• [TASK DIRECTIONS]: Work through the records that follow and return each line containing the word "what".

• [SUPPLIED ENTRIES]:

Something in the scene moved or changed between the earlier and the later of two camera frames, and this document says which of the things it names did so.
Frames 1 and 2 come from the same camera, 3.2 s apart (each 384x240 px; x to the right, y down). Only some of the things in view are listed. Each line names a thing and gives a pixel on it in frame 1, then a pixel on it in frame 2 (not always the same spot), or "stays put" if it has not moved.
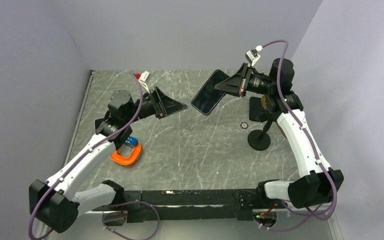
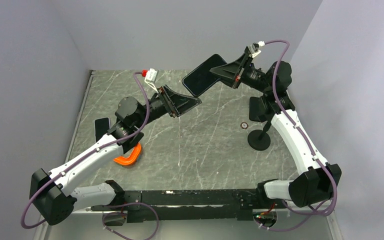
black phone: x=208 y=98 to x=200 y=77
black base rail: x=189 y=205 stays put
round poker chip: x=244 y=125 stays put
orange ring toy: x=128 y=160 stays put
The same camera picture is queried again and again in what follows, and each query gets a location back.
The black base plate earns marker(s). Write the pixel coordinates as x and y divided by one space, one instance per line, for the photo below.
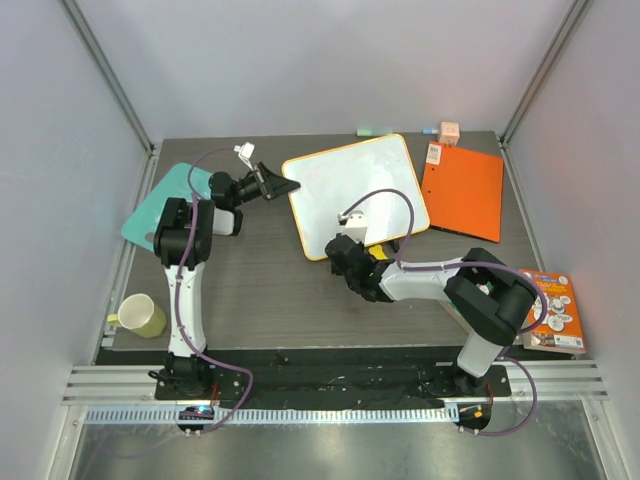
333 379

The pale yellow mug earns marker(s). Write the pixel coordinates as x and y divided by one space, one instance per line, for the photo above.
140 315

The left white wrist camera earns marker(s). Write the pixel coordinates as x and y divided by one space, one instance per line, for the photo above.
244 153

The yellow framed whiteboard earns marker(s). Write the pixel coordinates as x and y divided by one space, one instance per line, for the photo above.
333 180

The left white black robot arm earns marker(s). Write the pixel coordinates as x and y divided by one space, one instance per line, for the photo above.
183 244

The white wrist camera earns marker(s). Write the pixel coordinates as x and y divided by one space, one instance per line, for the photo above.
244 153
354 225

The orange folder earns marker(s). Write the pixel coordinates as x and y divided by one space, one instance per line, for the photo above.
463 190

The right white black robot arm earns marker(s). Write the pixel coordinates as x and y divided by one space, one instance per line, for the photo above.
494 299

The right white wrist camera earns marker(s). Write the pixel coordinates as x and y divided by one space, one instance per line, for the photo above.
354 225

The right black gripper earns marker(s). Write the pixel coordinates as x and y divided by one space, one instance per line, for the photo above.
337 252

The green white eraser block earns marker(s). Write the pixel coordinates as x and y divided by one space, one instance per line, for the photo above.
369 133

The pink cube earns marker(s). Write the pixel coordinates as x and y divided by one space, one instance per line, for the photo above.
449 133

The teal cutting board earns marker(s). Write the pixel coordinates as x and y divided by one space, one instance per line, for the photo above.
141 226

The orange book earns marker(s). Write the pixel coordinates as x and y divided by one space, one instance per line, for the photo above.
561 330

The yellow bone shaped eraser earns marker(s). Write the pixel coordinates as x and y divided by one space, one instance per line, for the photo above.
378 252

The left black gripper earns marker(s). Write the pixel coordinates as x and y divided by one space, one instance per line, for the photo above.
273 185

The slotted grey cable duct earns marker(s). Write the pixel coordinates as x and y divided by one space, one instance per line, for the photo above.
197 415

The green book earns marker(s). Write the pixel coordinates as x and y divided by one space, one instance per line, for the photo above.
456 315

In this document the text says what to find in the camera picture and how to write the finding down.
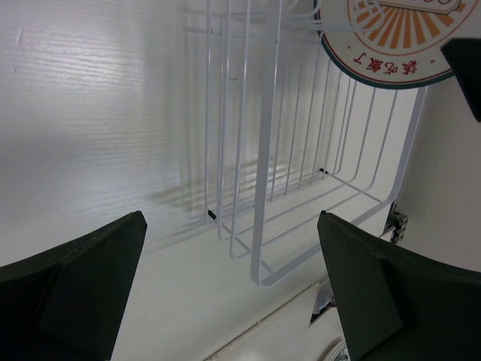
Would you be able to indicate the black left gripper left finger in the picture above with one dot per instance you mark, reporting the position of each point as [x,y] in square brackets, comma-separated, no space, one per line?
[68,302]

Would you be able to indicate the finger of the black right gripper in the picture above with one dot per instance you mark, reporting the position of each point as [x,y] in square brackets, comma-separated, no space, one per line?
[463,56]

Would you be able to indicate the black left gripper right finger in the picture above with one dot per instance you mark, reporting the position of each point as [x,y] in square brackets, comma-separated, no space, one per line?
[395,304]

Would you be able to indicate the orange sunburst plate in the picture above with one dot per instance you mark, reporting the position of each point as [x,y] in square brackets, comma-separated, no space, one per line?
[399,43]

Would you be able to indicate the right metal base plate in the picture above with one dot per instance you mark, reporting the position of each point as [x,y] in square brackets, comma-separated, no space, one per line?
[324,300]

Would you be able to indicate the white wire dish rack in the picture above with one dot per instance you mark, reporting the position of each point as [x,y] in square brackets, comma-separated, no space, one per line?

• [SOLVED PROBLEM]:
The same camera picture is queried again and again in what follows, and each query gets a location back.
In this document the text says what to find in the camera picture and how to write the finding down.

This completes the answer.